The market is also awaiting data and the Fed’s preferred measure of inflation, and will release both reports on Thursday.

It also announces data, the jobless claims report, and, from the Federal Reserve.

  1. Retail shares

Wall Street returns to trading after the Thanksgiving holiday and investors will focus on data from retailers and their performance during holiday shopping, which is one of the factors the Fed is basing its decision on.

The sales season took place in a context characterized by a severe blow due to high inflation and weak economic growth. Retailers have been offering steep discounts in both online and brick-and-mortar stores, which could impact margins in the fourth quarter.

Online shopping rose 2.3% to 9.12 billion on Black Friday, according to Adobe Analytics (NASDAQ: ) released on Saturday, but the percentage was still less than 7.7%.

Retail sales have become a measure of consumer confidence as inflation has risen. That’s why the retail sales index is down 30% this year, while the S&P 500 is down 15%.

  1. area hypertrophy

While the US is showing signs of easing, the inflation outlook for the Eurozone should be even better than expected.

The Eurozone index reached 10.6% last October, which is 5 times higher than the ECB’s 2% target.

The European Central Bank raised the interest rate by 75 basis points to 1.5% at its October meeting, bringing the rate to the 200 points raised since last July, which is the fastest pace of tightening ever.

Minutes of the European Central Bank’s October meeting showed members agreed to raise interest rates further to curb the rise in inflation, but no clear agreement on pace or final rate.

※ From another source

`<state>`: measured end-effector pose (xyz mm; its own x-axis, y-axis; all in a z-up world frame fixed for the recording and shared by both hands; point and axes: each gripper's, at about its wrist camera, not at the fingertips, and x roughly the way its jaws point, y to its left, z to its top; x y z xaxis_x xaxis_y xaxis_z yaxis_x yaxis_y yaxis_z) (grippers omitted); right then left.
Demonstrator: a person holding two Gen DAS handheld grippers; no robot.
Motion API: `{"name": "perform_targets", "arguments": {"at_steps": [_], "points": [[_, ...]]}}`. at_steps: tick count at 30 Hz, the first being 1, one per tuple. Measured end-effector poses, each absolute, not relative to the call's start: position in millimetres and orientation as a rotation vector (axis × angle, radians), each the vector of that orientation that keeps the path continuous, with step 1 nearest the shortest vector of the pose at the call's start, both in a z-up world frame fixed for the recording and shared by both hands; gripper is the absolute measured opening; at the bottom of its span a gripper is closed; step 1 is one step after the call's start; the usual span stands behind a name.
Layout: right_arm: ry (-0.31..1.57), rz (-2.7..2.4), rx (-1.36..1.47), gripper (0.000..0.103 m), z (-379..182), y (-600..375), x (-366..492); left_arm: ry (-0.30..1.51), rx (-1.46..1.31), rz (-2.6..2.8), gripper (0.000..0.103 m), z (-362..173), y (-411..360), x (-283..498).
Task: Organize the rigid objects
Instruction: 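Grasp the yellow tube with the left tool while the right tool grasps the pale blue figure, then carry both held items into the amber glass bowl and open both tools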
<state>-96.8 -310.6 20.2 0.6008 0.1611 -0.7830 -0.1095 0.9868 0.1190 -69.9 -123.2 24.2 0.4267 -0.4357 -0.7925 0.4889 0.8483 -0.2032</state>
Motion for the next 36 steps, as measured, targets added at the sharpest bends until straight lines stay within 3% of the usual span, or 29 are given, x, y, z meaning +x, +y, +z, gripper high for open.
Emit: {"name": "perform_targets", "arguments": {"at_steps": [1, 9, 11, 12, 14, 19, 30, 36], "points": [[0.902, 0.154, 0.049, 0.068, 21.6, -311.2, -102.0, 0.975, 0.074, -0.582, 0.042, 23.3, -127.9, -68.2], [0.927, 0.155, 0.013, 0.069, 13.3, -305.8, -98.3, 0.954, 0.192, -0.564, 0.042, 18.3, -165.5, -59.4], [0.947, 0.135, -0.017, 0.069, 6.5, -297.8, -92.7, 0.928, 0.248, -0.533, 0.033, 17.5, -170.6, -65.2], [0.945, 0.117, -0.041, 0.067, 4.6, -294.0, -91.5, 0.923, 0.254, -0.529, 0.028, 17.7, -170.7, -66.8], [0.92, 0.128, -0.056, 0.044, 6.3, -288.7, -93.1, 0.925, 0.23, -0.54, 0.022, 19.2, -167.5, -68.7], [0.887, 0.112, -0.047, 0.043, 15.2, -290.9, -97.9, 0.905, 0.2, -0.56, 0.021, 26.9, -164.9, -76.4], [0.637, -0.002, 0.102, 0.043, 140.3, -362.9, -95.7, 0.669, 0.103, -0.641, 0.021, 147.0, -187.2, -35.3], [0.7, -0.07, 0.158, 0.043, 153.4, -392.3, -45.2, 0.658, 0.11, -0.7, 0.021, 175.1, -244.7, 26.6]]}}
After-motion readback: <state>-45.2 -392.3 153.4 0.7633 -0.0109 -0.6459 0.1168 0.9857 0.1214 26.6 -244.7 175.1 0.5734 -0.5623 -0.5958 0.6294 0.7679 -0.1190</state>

Markets are swinging between expectations of 50 and 75 points during the current period and the market awaits the interest rate decision from the European Central Bank on December 15th.

  1. PMI data for China

China is still facing a sharp rise in coronavirus infections and hopes that China will end its lockdowns have dwindled, leaving the world’s second-largest economy in a state of shutdown.

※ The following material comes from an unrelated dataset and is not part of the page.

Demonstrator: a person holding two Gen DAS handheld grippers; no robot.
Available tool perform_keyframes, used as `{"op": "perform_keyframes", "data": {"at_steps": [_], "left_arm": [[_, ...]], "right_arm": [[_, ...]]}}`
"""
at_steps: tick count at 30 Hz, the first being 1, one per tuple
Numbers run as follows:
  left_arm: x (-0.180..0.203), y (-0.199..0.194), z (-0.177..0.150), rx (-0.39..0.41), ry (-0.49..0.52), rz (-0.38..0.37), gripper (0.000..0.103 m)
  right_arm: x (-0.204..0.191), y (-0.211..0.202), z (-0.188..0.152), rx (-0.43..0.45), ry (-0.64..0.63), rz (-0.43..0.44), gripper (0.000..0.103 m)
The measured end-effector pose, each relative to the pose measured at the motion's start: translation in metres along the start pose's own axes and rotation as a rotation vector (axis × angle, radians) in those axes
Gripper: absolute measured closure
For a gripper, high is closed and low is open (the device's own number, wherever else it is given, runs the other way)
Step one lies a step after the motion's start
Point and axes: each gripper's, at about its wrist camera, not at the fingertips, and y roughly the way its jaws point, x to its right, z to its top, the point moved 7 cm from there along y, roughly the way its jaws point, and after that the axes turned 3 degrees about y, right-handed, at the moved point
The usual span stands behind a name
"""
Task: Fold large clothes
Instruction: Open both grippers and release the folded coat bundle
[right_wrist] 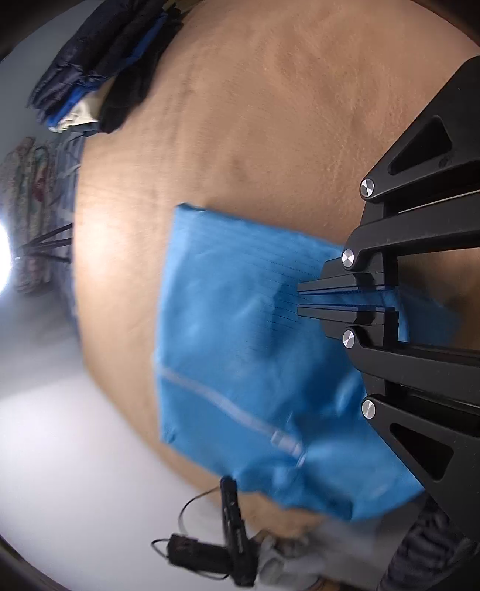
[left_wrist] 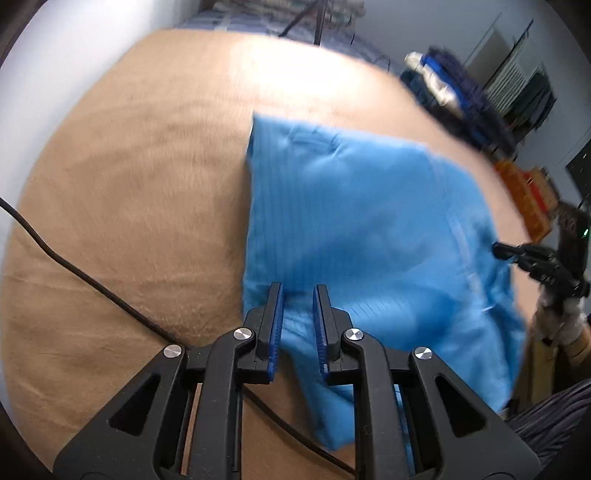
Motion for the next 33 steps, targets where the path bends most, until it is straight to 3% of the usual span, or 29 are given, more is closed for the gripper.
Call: {"op": "perform_keyframes", "data": {"at_steps": [5,10,14,17,19,22,23,24,26,33], "left_arm": [[0.001,-0.009,-0.001,0.005,0.015,0.04,0.088],[0.007,-0.076,0.002,0.114,-0.002,0.033,0.088],[0.016,-0.171,-0.008,0.241,-0.008,0.039,0.088],[0.026,-0.242,-0.015,0.321,-0.004,0.062,0.081],[0.029,-0.275,-0.014,0.358,-0.003,0.083,0.058],[0.03,-0.317,-0.013,0.402,-0.027,0.098,0.049],[0.029,-0.32,-0.012,0.407,-0.038,0.076,0.047],[0.026,-0.319,-0.011,0.404,-0.045,0.061,0.04],[0.017,-0.3,-0.006,0.383,-0.061,0.028,0.032],[-0.035,-0.16,0.003,0.193,-0.278,-0.179,0.032]], "right_arm": [[-0.001,0.002,-0.003,-0.016,-0.013,-0.028,0.099],[-0.005,-0.046,0.004,0.051,-0.046,-0.034,0.096],[-0.007,-0.104,0.007,0.162,-0.049,-0.006,0.057],[-0.006,-0.156,0.014,0.261,-0.065,-0.007,0.052],[-0.003,-0.192,0.018,0.31,-0.064,-0.01,0.049],[0.0,-0.238,0.027,0.386,-0.092,-0.021,0.03],[0.0,-0.249,0.031,0.414,-0.111,-0.034,0.019],[0.002,-0.257,0.034,0.435,-0.127,-0.053,0.015],[0.009,-0.256,0.038,0.43,-0.144,-0.071,0.013],[0.041,-0.166,0.026,0.262,-0.006,-0.001,0.01]]}}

The market will be watching data for China on Wednesday as virus lockdowns continue to weigh on economic activity.

Officials have vowed to continue enforcing coronavirus restrictions despite popular unrest, which is squeezing the economy.

China said on Friday it had made the decision to reduce the amount of money banks have to hold for the second time this year, while increasing liquidity to push the economy higher.